Interpretation Introduction

To find:

a) The moles of a gas in the sample.

b) the probable identity of the gas.

Answer to Problem 10.77QA

Solution:

a) $1.00 mol$

b) Probable gas present in the sample is Helium.

Explanation of Solution

1) Concept:

We are given the volume of the sample at different temperature at constant pressure $1 atm.$ The relation between pressure, volume, temperature, and number of moles is given by ideal gas equation.

So, from the given temperature and volume, we can calculate the number of moles for each set of data and using the grams of sample, we can calculate the molar mass of the sample which will give us an idea about the probable identity of gas.

2) Formula:

$PV=nRT$

3) Given data:

i. $Amount of gas=4.00 g$

ii. $Pressure=1.00 atm$

iii.

$V\left(L\right)$	$T\left(K\right)$
$7.88$	$96$
$3.94$	$48$
$1.97$	$24$
$0.79$	$9.6$
$0.39$	$4.8$

4) Calculations:

The number of moles for each set of data are calculated:

Set 1:

From the first data set, we have $V_1=7.88 L$ and $T_1=96 K$

$PV=nRT$

$n=\frac{PV}{RT}$

$n=\frac{\left(1.00 atm\right) \times \left(7.88 L\right)}{\left(0.08206 \frac{L.atm}{mol.K}\right)\times \left(96\right) K}$

$n=1.00 mol$

Set 2:

From the second data set, we have $V_2=3.94 L$ and $T_2=48 K$

$n=\frac{PV}{RT}$

$n=\frac{\left(1.00 atm\right) \times \left(3.94 L\right)}{\left(0.08206 \frac{L.atm}{mol.K}\right)\times \left(48\right) K}$

$n=1.00 mol$

Set 3:

From the third data set, we have $V_3=1.97 L$ and $T_3=24 K$

$n=\frac{PV}{RT}$

$n=\frac{\left(1.00 atm\right) \times \left(1.97 L\right)}{\left(0.08206 \frac{L.atm}{mol.K}\right)\times \left(24\right) K}$

$n=1.00 mol$

Set 4:

From the fourth data set, we have $V_4=0.79 L$ and $T_4=9.6 K$

$n=\frac{PV}{RT}$

$n=\frac{\left(1.00 atm\right) \times \left(0.79 L\right)}{\left(0.08206 \frac{L.atm}{mol.K}\right)\times \left(9.6\right) K}$

$n=1.00 mol$

Set 5:

From the fifth data set, we have $V_5=0.39 L$ and $T_5=4.8 K$

$n=\frac{PV}{RT}$

$n=\frac{\left(1.00 atm\right) \times \left(0.39 L\right)}{\left(0.08206 \frac{L.atm}{mol.K}\right)\times \left(4.8\right) K}$

$n=1.00 mol$

So, from the above calculations, it is clear that number of moles of the sample is $1 mole$. We have grams of the sample and also the moles of it.
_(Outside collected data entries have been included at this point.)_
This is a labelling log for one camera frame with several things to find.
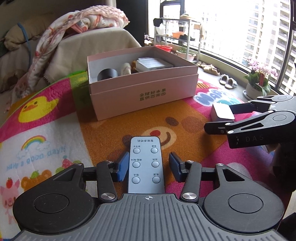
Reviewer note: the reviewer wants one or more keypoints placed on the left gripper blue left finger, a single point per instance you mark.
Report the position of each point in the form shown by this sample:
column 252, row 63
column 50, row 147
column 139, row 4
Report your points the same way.
column 122, row 165

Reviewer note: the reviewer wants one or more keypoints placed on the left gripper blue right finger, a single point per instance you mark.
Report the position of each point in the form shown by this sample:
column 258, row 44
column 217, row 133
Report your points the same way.
column 177, row 167

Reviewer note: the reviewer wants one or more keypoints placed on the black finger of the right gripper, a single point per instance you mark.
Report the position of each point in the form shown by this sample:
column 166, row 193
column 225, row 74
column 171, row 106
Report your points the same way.
column 223, row 127

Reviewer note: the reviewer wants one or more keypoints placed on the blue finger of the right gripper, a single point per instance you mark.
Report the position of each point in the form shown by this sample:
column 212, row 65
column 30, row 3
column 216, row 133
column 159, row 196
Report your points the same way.
column 241, row 108

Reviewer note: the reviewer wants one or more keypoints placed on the white usb charger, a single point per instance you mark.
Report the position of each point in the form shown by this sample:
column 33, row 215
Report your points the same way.
column 221, row 112

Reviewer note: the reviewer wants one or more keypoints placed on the white remote control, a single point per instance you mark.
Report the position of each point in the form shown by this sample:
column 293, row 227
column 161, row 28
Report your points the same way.
column 145, row 174

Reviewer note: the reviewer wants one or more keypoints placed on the cream lotion tube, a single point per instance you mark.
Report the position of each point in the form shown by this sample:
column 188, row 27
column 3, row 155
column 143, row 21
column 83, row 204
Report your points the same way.
column 126, row 69

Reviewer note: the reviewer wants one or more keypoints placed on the white product box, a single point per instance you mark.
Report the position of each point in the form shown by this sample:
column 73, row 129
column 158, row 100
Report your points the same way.
column 149, row 64

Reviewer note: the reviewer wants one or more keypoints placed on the brown bear figurine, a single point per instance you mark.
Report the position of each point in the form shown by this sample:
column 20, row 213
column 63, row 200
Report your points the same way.
column 133, row 66

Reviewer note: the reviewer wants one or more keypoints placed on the potted pink flower plant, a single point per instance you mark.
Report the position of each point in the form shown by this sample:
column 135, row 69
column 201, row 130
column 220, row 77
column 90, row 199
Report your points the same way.
column 258, row 78

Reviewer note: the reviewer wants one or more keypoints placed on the grey slippers pair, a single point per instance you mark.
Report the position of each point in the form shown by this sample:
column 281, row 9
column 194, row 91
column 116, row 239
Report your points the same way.
column 227, row 82

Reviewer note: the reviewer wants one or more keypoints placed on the colourful cartoon play mat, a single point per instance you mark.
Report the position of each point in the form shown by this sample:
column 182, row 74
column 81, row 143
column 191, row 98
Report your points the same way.
column 34, row 151

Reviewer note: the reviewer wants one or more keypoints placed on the pink cardboard box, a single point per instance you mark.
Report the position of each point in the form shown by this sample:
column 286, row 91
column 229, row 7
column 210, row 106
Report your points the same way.
column 127, row 93

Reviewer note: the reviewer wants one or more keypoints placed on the red plastic basin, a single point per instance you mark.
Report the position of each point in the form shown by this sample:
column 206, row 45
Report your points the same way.
column 163, row 47

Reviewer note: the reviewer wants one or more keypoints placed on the metal balcony shelf rack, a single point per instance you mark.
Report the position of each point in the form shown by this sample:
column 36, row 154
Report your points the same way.
column 183, row 32

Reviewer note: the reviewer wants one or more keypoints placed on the beige covered sofa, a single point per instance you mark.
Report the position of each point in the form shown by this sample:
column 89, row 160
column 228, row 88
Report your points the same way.
column 69, row 56

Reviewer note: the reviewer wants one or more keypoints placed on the pink floral blanket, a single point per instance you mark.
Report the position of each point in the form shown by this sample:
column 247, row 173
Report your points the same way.
column 68, row 25

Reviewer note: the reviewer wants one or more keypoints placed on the beige pillow with blue strap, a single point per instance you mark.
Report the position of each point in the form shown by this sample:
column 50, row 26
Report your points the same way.
column 33, row 26

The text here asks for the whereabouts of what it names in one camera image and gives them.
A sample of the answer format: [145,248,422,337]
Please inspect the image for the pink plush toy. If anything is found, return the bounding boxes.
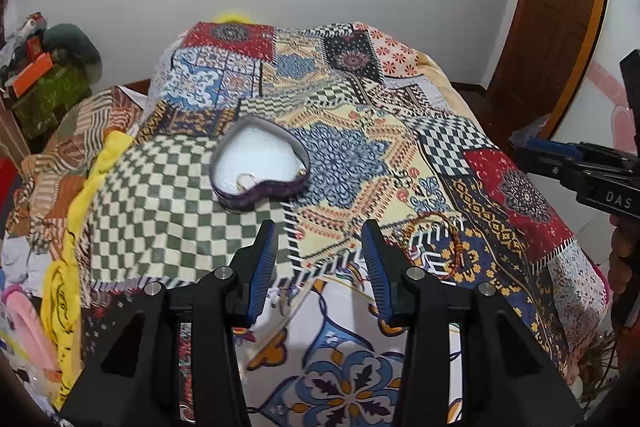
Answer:
[1,285,60,373]

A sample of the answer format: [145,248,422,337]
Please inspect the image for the green patterned storage box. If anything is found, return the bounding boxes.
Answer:
[12,64,91,141]

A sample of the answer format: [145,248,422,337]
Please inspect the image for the orange shoe box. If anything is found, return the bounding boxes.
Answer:
[10,53,53,98]

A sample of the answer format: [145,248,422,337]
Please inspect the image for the yellow cloth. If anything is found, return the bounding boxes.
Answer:
[40,130,134,410]

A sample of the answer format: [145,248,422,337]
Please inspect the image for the patchwork patterned bedspread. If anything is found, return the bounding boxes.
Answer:
[78,23,611,426]

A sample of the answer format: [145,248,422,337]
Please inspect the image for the purple heart-shaped jewelry box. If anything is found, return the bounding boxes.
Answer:
[209,115,311,209]

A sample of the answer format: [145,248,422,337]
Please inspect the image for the right hand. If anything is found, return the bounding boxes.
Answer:
[608,215,639,295]

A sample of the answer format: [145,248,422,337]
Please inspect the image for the brown wooden door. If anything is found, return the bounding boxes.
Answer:
[487,0,608,150]

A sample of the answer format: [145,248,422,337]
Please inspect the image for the striped orange brown blanket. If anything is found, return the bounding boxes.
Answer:
[6,87,142,259]

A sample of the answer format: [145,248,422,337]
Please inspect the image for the yellow round object behind bed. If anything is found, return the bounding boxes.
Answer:
[213,11,253,24]

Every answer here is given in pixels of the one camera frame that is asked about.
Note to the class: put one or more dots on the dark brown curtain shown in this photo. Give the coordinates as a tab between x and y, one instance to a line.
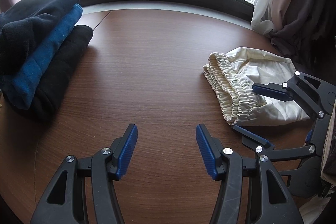
304	31

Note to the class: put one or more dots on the blue folded garment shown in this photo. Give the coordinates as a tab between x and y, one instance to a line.
21	87

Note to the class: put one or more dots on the black folded garment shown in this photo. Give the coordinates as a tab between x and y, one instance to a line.
54	82

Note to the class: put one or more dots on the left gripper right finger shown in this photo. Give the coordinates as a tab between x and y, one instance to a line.
269	199

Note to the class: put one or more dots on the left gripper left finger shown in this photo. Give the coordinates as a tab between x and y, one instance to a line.
64	200

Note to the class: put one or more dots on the cream white pants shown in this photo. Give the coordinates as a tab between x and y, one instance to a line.
232	75

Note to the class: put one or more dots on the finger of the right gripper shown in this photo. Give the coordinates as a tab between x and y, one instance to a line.
262	146
315	96

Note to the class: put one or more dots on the dark navy folded garment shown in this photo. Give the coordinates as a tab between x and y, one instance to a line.
28	23

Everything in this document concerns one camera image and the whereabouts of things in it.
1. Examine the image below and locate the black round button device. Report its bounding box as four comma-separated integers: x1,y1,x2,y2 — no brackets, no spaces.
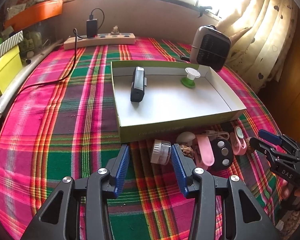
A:
210,138,234,171

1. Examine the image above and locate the short pink clip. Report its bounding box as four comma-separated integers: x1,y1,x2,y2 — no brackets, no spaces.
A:
230,126,247,155

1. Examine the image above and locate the white usb cable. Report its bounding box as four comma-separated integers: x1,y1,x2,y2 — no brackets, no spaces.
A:
202,129,230,142

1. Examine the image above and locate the long pink clip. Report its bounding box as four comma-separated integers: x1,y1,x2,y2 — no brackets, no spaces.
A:
195,134,215,170

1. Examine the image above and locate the small brown walnut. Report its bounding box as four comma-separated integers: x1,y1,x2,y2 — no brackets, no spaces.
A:
246,138,255,154

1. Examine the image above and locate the person's right hand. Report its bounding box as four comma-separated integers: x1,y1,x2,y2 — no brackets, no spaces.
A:
281,180,300,211

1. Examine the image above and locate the plaid pink green tablecloth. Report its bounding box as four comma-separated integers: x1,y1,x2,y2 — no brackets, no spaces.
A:
0,36,287,240

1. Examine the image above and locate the small beige plug figurine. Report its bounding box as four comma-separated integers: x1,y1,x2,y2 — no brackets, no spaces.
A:
111,25,120,35

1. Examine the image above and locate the grey black space heater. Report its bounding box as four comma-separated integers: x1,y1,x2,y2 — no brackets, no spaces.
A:
180,25,231,72

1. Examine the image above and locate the beige power strip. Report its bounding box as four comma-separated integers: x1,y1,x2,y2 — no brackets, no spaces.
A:
76,33,136,48

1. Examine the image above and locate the striped green box lid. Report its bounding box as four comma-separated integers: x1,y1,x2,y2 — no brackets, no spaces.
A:
0,30,24,58

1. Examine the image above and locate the yellow box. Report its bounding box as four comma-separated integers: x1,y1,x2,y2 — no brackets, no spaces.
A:
0,46,23,96

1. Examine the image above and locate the green white spool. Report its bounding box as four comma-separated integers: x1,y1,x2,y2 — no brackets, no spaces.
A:
181,67,200,88

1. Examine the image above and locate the black charger adapter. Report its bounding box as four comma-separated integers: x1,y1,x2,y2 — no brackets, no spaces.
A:
86,19,98,38

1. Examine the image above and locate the white mushroom knob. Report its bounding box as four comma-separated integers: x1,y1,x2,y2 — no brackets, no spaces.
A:
176,132,196,146

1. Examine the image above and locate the large brown walnut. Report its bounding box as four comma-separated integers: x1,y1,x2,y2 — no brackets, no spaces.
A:
179,144,194,159

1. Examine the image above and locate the cream heart curtain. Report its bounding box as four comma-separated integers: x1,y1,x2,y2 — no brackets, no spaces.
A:
216,0,298,93

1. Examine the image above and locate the black rectangular device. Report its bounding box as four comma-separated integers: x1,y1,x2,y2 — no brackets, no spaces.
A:
130,66,147,103

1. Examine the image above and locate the small white jar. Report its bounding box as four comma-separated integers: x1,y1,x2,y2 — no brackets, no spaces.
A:
151,139,171,165

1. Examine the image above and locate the orange tray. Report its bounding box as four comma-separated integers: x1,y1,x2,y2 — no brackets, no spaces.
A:
4,0,63,31

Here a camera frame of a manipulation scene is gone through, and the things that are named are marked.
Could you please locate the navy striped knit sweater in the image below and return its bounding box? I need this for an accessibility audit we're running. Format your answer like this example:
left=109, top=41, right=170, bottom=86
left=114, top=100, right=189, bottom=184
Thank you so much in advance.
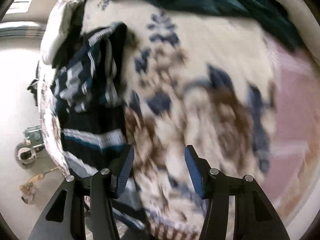
left=49, top=22, right=148, bottom=231

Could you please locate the floral bed quilt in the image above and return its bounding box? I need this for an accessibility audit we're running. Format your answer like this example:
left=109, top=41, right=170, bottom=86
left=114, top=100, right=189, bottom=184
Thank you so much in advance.
left=37, top=0, right=319, bottom=239

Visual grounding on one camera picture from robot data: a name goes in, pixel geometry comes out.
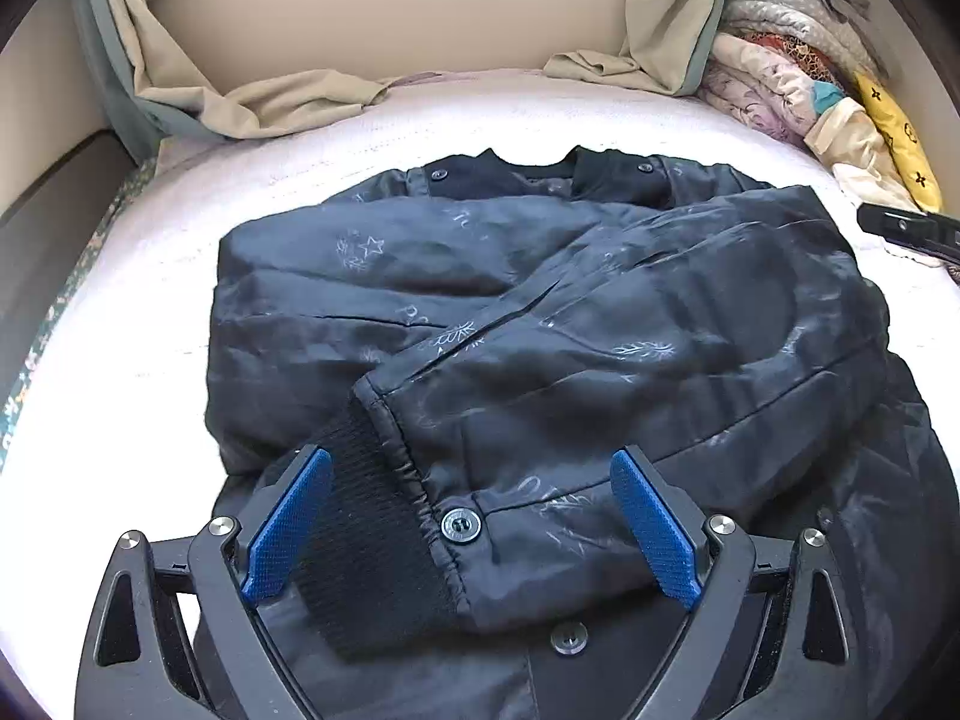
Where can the yellow patterned pillow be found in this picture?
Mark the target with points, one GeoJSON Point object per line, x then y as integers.
{"type": "Point", "coordinates": [903, 141]}

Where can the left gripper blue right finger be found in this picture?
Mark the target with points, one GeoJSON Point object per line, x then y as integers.
{"type": "Point", "coordinates": [768, 632]}

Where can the dark grey bed headboard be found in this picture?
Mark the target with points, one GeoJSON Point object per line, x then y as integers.
{"type": "Point", "coordinates": [44, 233]}

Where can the pile of folded blankets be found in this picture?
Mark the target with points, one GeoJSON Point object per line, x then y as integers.
{"type": "Point", "coordinates": [777, 65]}

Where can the floral green mattress edge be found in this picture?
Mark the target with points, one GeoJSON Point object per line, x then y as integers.
{"type": "Point", "coordinates": [131, 189]}

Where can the white quilted bed sheet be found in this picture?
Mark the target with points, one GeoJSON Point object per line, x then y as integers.
{"type": "Point", "coordinates": [111, 437]}

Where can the black padded jacket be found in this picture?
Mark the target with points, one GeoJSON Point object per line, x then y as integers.
{"type": "Point", "coordinates": [473, 340]}

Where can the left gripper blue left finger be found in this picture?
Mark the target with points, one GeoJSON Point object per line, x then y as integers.
{"type": "Point", "coordinates": [175, 630]}

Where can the cream towel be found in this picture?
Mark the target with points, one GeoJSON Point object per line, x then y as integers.
{"type": "Point", "coordinates": [846, 141]}

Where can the beige curtain right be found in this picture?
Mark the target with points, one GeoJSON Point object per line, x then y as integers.
{"type": "Point", "coordinates": [666, 48]}

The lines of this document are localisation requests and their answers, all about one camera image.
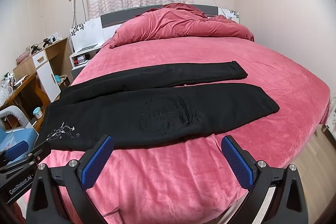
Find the white grey nightstand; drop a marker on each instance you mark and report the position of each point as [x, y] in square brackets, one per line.
[81, 58]

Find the wooden white cabinet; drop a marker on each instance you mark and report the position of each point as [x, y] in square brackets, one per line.
[51, 61]

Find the black embroidered pants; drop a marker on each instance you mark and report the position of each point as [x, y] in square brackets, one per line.
[154, 105]

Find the blue white chair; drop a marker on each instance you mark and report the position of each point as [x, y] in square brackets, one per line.
[25, 131]

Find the grey white headboard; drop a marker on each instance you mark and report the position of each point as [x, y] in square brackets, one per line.
[95, 32]

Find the wooden desk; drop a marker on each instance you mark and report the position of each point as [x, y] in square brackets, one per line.
[28, 96]

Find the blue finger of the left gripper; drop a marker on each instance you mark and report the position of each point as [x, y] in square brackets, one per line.
[16, 151]

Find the pink bed sheet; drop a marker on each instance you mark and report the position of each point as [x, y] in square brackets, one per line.
[189, 180]

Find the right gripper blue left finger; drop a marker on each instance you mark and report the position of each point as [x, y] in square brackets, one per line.
[93, 161]

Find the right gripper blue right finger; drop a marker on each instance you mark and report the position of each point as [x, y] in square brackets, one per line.
[242, 163]

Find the pink crumpled duvet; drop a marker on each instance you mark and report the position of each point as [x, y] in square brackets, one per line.
[176, 20]

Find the white teal lidded jar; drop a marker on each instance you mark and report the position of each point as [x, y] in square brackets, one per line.
[38, 112]

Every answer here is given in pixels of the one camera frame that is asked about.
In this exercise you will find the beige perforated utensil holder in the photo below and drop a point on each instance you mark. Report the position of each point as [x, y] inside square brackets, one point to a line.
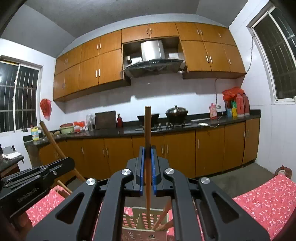
[135, 225]

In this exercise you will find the wooden kitchen cabinets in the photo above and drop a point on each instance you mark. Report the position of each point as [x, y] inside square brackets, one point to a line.
[196, 50]
[195, 153]

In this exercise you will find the right barred window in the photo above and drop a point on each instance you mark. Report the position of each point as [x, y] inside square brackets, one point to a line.
[274, 33]

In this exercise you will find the upper wooden kitchen cabinets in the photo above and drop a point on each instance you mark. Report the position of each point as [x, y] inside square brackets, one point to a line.
[196, 50]

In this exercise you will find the green basin with red lid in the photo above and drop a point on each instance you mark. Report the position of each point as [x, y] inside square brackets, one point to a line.
[67, 128]

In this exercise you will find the red plastic bag on wall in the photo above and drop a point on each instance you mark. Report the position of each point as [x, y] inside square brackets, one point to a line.
[46, 107]

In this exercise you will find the yellow detergent bottle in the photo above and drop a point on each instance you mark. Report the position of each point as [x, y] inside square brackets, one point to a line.
[35, 133]

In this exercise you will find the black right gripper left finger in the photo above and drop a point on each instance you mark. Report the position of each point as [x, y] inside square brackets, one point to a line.
[128, 182]

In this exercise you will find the red plastic bags on counter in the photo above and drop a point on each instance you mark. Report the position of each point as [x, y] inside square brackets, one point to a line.
[231, 94]

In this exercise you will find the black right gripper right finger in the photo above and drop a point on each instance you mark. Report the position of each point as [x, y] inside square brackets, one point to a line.
[169, 182]

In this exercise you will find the dark wooden cutting board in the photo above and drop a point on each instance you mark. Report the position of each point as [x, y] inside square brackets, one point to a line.
[105, 120]

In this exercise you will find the black lidded wok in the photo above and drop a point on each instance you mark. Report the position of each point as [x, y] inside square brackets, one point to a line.
[176, 115]

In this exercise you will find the wooden chopstick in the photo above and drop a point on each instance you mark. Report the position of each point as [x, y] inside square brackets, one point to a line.
[162, 215]
[58, 150]
[166, 226]
[147, 160]
[64, 186]

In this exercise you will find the left barred window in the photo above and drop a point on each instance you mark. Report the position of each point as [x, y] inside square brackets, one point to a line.
[19, 95]

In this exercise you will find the red bag beside basin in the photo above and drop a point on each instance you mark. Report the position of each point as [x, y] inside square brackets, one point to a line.
[79, 126]

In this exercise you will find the gas stove top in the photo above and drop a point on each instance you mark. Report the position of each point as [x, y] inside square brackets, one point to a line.
[168, 126]

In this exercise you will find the pink bottle on counter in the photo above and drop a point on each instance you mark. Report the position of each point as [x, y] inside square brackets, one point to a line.
[213, 111]

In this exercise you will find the red floral tablecloth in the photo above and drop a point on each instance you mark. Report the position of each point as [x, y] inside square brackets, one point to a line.
[270, 204]

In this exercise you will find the wooden chopstick leaning in holder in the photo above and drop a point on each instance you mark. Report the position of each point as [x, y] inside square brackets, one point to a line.
[166, 226]

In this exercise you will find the red bottle on counter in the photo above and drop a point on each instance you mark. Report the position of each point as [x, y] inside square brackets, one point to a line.
[119, 121]

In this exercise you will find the lower wooden kitchen cabinets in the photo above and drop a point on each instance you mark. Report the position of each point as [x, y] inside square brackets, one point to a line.
[195, 153]

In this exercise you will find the wooden chopstick upright in holder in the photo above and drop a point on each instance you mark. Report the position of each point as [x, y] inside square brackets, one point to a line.
[162, 215]

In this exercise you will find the steel range hood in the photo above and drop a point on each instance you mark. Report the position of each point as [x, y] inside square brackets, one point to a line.
[152, 57]

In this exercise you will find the black kitchen countertop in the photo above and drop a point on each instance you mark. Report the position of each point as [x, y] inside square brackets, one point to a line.
[134, 128]

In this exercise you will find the large red oil bottles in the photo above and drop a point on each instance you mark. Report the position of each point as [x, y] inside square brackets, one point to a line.
[242, 102]

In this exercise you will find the clear plastic bag on counter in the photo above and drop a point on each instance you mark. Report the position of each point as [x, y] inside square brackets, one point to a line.
[90, 120]

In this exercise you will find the barred window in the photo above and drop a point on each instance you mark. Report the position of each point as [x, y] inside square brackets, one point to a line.
[19, 95]
[274, 33]

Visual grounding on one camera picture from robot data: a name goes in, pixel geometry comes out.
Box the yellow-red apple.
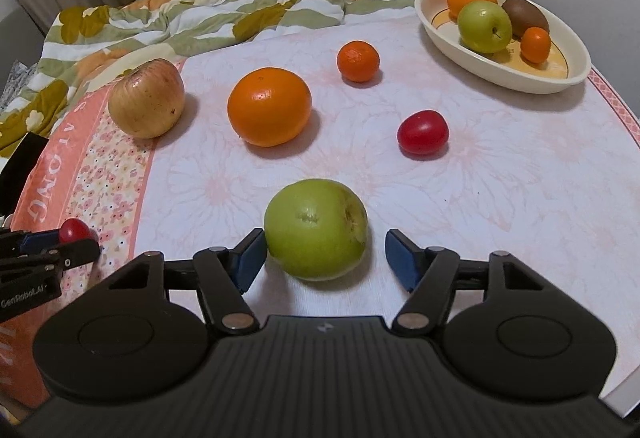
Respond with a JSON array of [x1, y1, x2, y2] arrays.
[[107, 58, 186, 140]]

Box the small mandarin in bowl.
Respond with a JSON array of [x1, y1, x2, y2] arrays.
[[520, 27, 551, 64]]

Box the small mandarin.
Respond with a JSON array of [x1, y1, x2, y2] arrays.
[[336, 40, 380, 83], [520, 27, 551, 64]]

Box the green striped floral duvet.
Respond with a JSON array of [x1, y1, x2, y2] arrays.
[[1, 0, 414, 161]]

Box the brown kiwi in bowl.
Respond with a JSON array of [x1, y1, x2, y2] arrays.
[[501, 0, 550, 39]]

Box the red cherry tomato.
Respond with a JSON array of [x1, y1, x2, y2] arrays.
[[397, 109, 449, 156], [58, 218, 98, 244]]

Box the grey patterned pillow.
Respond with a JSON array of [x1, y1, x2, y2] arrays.
[[0, 60, 37, 111]]

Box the large green apple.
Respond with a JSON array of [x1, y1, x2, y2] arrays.
[[264, 179, 369, 281]]

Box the large orange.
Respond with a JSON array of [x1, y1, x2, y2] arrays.
[[227, 67, 312, 147]]

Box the green apple in bowl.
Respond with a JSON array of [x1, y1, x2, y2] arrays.
[[457, 0, 512, 54]]

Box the cream oval fruit bowl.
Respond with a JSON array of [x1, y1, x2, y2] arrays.
[[414, 0, 591, 95]]

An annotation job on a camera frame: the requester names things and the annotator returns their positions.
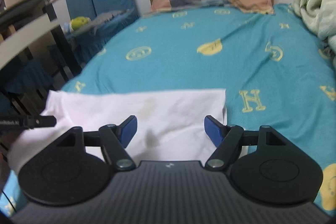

So, we can calculate the molar mass of the sample as

$Molar mass=\frac{4.00 g}{1.00 mol}$

$Molar mass=4 \frac{g}{mol}$

As molar mass of the unknown gas sample comes out to be $4 \frac{g}{mol}$, the probable identity of the gas is Helium since it has molar mass $4 \frac{g}{mol}.$

Conclusion:

The moles of gas for each set of data are calculated, and using the given mass, the molar mass of the gas is calculated. From this, the identity of the gas is determined.